#### [EXCERPTED RECORDS]
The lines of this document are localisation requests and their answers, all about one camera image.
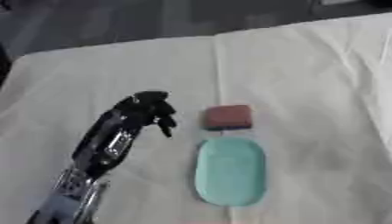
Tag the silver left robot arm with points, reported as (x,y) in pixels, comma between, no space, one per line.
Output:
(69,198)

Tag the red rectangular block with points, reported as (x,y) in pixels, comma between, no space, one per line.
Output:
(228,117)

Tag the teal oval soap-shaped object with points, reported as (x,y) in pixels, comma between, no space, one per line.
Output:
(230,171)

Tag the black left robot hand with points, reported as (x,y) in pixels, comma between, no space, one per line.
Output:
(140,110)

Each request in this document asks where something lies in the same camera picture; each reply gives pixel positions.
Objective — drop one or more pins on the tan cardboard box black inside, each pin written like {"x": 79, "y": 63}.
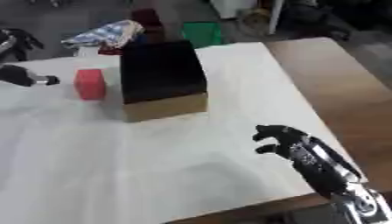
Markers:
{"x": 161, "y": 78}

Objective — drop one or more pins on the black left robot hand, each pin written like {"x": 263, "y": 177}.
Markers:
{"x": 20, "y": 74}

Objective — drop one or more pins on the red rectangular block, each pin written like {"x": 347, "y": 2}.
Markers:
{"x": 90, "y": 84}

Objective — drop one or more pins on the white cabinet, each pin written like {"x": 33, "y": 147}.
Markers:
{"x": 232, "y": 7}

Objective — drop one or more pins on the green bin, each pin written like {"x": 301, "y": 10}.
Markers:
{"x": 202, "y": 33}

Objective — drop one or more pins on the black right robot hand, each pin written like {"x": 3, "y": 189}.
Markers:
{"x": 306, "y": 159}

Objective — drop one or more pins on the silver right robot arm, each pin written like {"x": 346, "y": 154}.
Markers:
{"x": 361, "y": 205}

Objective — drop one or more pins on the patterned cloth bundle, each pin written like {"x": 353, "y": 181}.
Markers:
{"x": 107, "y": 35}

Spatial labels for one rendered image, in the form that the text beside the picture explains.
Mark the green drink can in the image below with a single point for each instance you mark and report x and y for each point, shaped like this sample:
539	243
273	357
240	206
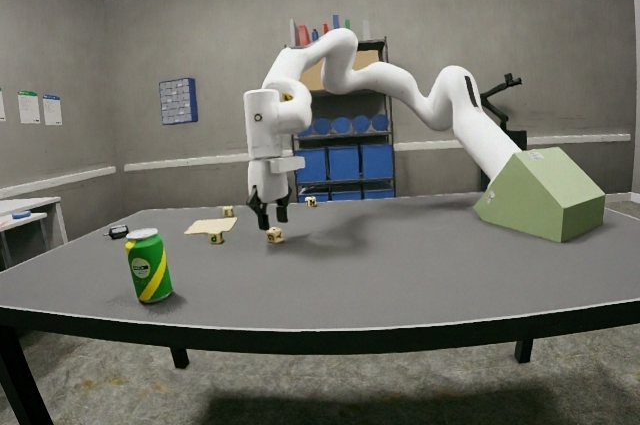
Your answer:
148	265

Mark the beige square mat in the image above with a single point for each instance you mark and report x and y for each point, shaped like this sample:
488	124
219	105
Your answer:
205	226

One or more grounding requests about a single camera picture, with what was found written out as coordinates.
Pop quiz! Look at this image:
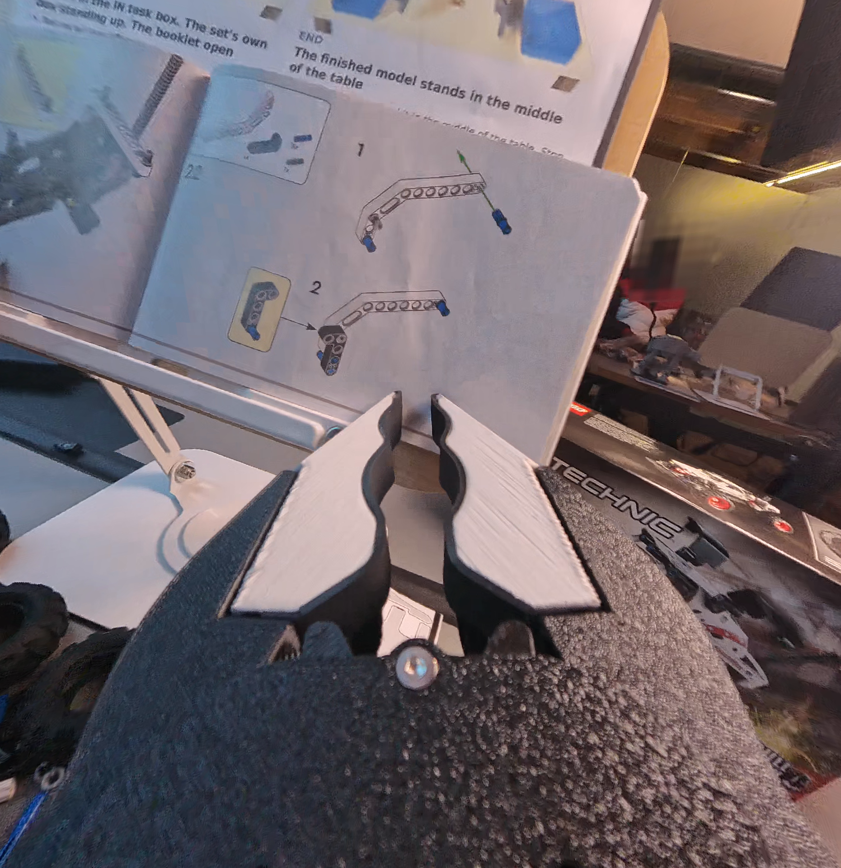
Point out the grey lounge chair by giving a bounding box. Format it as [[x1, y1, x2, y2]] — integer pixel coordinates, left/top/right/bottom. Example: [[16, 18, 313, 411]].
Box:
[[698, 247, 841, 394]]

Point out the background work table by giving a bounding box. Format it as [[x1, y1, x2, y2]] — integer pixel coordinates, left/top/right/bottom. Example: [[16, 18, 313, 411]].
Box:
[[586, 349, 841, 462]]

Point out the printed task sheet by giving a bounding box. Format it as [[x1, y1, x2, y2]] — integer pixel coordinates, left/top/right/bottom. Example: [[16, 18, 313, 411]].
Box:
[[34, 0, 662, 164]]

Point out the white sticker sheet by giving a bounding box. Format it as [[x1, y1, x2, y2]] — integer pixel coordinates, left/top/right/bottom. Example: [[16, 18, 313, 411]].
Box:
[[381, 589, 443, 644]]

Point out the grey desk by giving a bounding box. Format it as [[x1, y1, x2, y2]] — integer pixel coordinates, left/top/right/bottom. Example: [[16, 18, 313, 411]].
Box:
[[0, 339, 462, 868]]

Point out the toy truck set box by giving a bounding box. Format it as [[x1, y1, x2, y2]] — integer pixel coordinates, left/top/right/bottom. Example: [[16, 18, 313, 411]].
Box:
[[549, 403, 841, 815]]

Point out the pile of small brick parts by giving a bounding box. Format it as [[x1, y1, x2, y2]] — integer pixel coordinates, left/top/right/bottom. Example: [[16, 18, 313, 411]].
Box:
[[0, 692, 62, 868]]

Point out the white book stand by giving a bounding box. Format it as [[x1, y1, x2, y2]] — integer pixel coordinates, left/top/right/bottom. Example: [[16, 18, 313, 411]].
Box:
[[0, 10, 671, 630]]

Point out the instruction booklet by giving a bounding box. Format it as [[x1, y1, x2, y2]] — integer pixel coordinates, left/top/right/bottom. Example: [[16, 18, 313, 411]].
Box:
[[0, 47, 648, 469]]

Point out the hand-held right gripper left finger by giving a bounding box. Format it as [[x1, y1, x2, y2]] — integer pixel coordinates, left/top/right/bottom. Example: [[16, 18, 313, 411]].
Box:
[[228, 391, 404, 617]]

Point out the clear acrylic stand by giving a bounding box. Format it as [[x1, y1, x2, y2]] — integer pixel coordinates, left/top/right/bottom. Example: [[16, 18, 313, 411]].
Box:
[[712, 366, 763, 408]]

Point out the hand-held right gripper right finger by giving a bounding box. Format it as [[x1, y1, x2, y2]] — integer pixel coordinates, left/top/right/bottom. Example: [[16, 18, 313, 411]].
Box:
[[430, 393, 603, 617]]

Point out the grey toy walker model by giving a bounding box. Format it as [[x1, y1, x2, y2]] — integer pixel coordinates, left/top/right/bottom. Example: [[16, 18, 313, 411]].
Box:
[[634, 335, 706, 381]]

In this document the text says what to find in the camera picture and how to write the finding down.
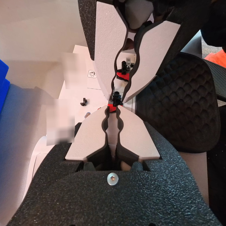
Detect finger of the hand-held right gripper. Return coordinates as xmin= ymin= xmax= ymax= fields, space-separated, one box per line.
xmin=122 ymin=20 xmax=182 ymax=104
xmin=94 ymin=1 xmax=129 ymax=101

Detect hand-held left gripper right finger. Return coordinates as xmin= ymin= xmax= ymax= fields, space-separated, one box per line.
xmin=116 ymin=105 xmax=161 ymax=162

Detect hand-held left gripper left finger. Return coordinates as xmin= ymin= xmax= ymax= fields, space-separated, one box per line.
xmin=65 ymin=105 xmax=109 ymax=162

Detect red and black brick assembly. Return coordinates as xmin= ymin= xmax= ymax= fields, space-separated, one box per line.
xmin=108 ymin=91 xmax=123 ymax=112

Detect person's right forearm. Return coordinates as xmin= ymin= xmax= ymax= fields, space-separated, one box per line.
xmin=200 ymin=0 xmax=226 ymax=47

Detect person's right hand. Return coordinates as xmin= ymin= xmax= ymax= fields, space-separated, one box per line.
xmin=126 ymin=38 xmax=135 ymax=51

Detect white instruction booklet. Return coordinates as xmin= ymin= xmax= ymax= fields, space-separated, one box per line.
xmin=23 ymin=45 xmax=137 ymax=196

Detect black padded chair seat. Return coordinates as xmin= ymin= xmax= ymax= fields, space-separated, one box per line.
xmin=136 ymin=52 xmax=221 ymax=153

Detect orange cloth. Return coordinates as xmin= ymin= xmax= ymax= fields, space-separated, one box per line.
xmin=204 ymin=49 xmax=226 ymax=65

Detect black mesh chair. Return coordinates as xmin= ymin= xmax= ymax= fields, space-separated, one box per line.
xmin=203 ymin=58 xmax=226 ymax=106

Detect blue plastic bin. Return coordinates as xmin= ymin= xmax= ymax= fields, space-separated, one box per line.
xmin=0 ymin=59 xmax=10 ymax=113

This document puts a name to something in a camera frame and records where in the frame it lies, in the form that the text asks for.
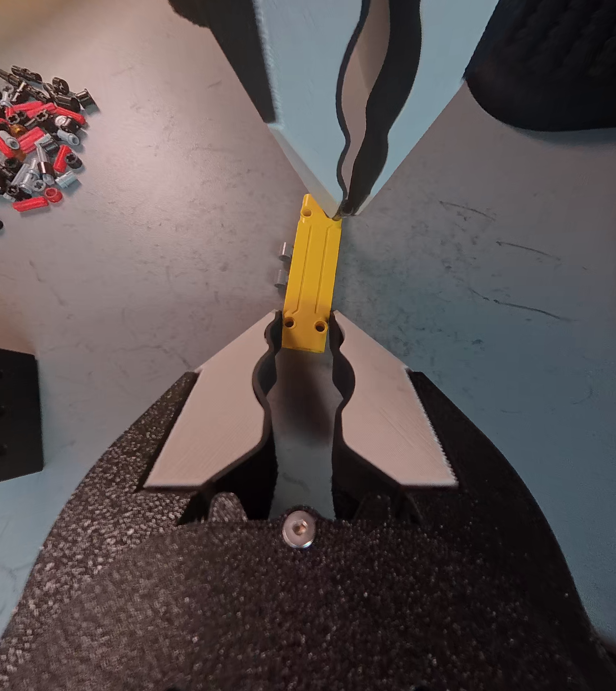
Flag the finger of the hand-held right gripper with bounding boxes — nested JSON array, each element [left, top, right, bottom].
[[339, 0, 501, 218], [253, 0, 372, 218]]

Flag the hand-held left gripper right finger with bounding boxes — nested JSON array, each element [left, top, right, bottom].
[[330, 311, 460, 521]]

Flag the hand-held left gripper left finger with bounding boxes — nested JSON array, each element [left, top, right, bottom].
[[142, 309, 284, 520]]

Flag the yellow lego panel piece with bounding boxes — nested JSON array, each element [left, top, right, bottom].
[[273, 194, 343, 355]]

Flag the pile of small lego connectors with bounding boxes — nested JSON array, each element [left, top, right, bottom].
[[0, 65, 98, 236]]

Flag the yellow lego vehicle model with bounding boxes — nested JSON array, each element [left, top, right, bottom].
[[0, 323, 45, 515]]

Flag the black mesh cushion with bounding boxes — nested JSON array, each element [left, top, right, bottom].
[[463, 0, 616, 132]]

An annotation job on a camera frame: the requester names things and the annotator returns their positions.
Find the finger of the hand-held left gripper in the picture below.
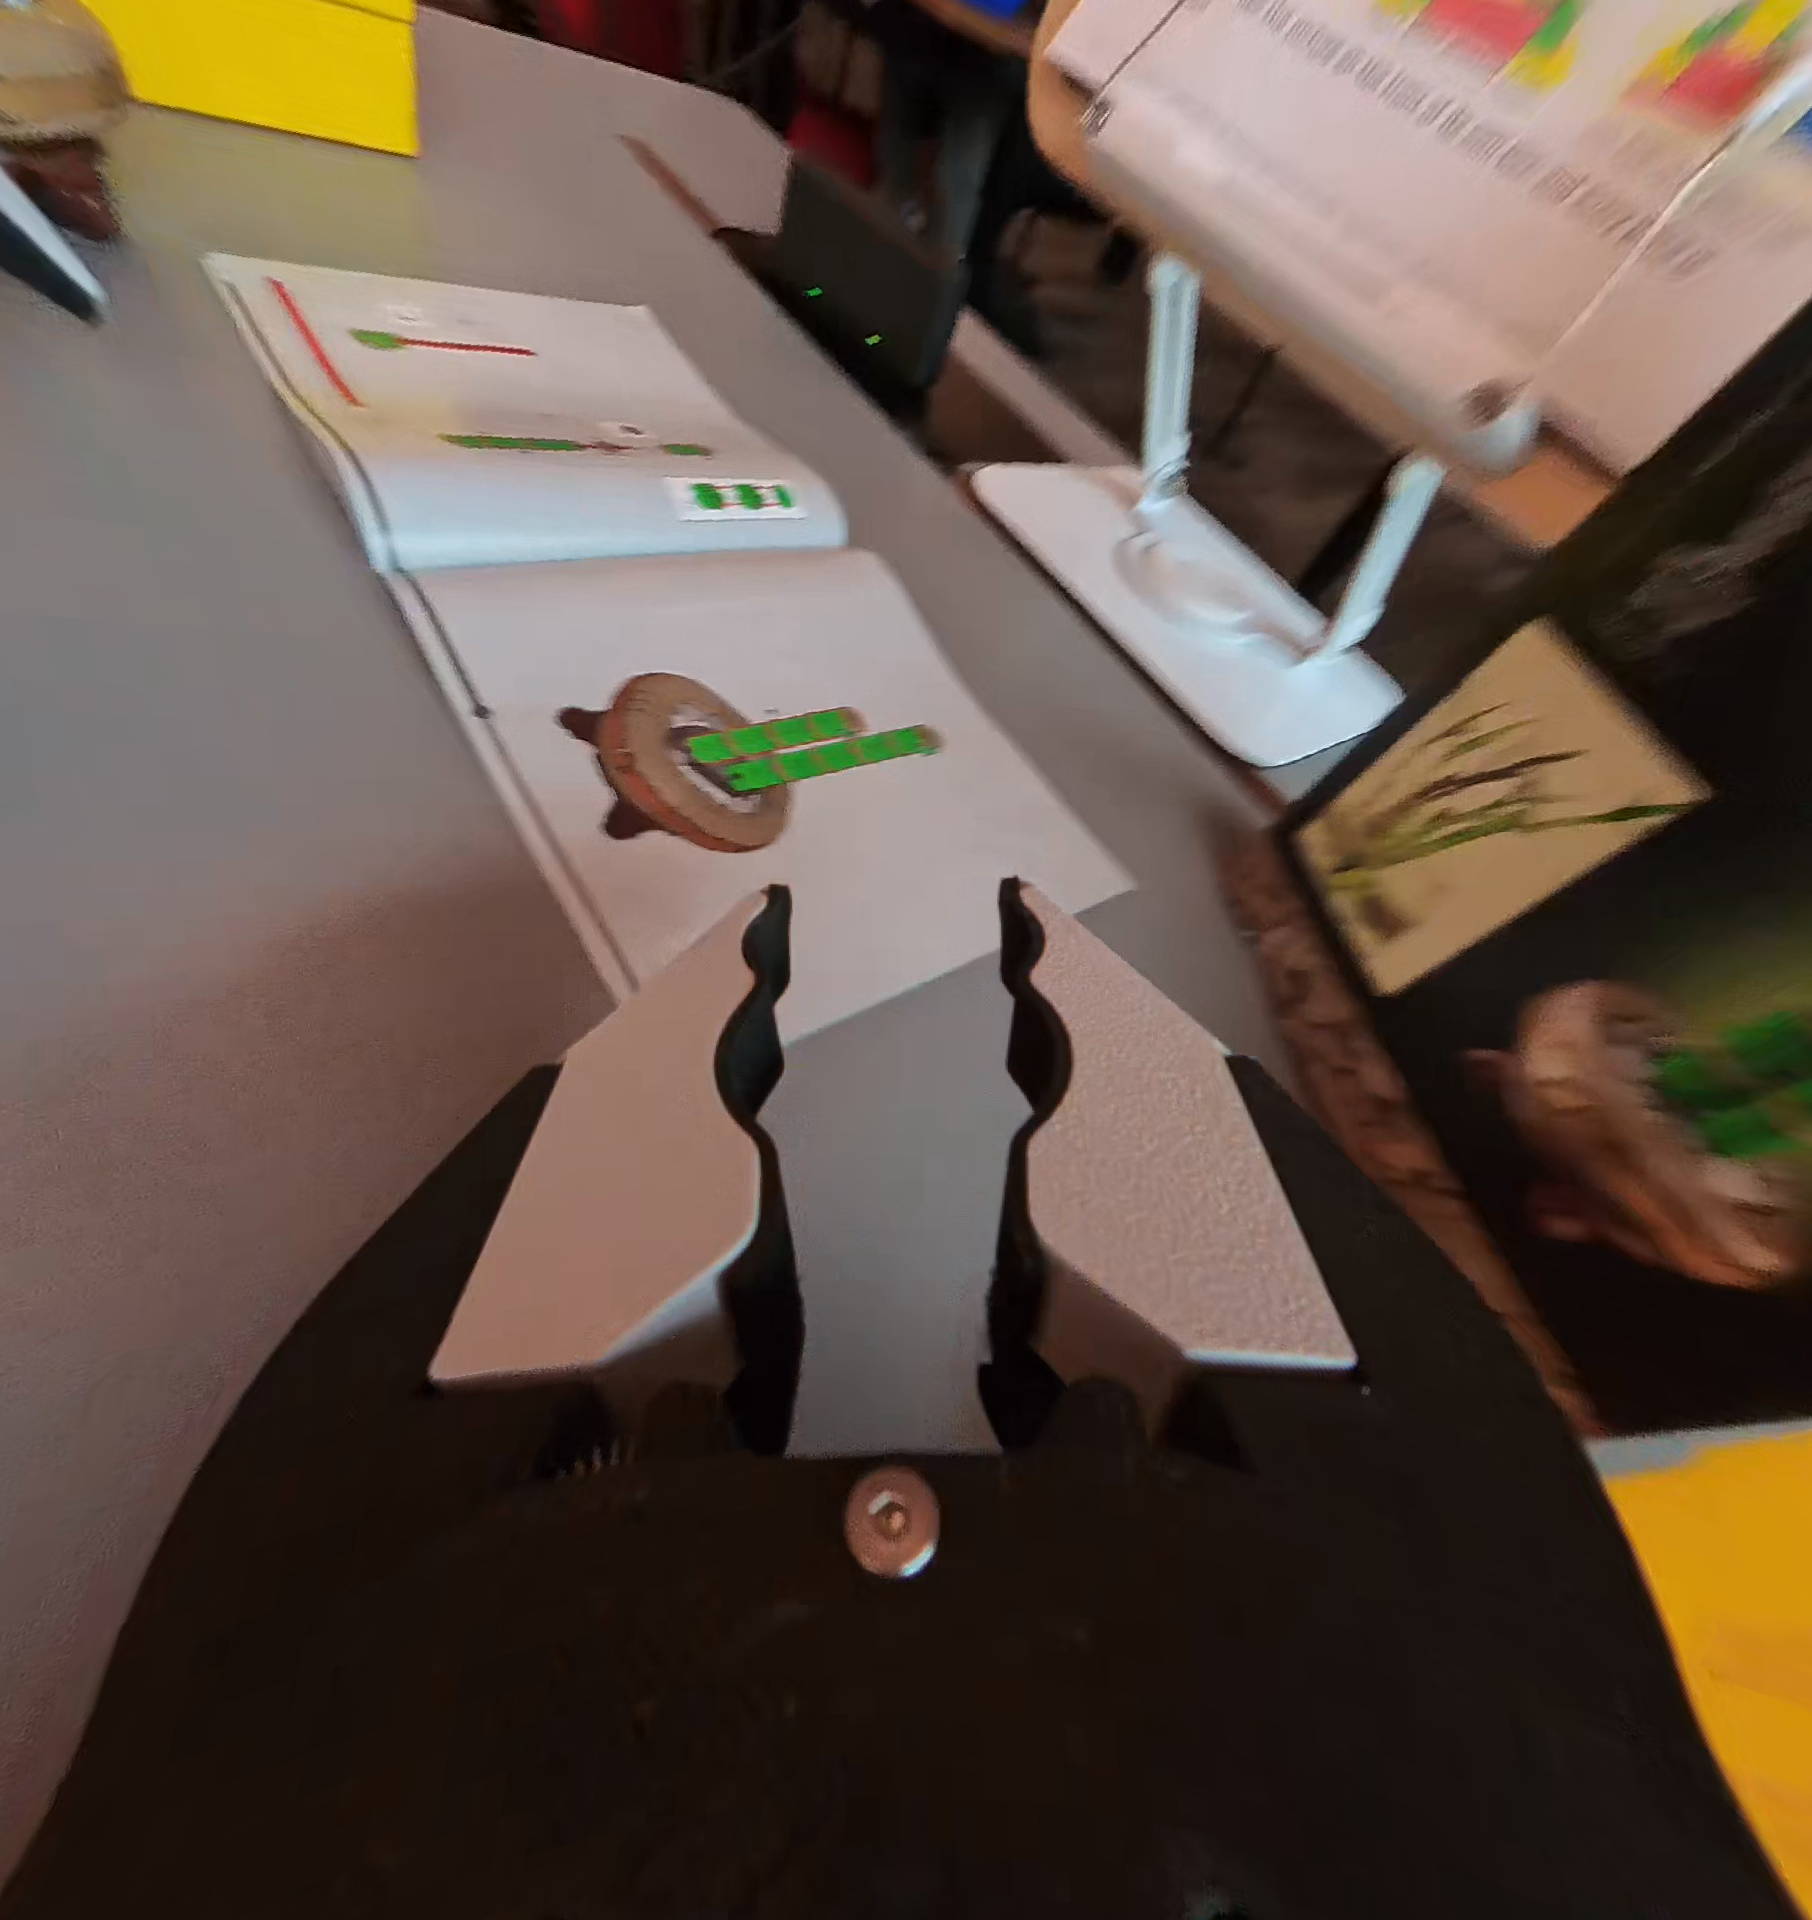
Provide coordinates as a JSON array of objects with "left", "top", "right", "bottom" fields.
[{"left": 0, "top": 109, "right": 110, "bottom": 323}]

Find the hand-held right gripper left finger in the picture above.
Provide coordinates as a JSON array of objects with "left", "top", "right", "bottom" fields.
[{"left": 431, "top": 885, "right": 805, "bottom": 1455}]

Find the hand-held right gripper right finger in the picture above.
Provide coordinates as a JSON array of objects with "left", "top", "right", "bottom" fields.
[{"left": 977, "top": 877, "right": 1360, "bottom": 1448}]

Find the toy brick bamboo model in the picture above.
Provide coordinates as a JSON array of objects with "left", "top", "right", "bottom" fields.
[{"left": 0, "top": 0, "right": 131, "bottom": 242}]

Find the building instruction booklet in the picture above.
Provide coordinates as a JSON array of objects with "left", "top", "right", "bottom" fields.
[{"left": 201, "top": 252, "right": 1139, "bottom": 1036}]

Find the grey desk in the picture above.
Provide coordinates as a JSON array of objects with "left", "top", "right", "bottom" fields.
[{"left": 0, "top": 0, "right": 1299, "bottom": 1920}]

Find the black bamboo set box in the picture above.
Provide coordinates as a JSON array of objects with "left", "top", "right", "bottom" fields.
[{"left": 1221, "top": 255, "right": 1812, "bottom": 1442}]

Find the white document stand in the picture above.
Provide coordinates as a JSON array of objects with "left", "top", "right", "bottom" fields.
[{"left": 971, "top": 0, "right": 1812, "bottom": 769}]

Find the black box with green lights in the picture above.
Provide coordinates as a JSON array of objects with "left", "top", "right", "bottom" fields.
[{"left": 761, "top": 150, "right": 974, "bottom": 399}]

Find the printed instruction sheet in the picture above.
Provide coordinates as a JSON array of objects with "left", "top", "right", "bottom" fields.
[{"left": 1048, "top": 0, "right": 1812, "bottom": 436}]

#### [REQUIRED ACTION]
Bring together every line in the entries that holds the string "grey".

#### [FINISHED TASK]
Point out the grey lounge chair by giving a bounding box. Format it as [[x1, y1, x2, y2]] — integer pixel coordinates, left/top/right/bottom. Example: [[16, 18, 313, 411]].
Point out the grey desk by giving a bounding box. Format it as [[x1, y1, x2, y2]] — integer pixel coordinates, left/top/right/bottom. Example: [[16, 18, 313, 411]].
Point out the grey toy walker model by giving a bounding box. Format it as [[x1, y1, x2, y2]] — integer pixel coordinates, left/top/right/bottom. Example: [[16, 18, 313, 411]].
Find the grey desk in the picture above.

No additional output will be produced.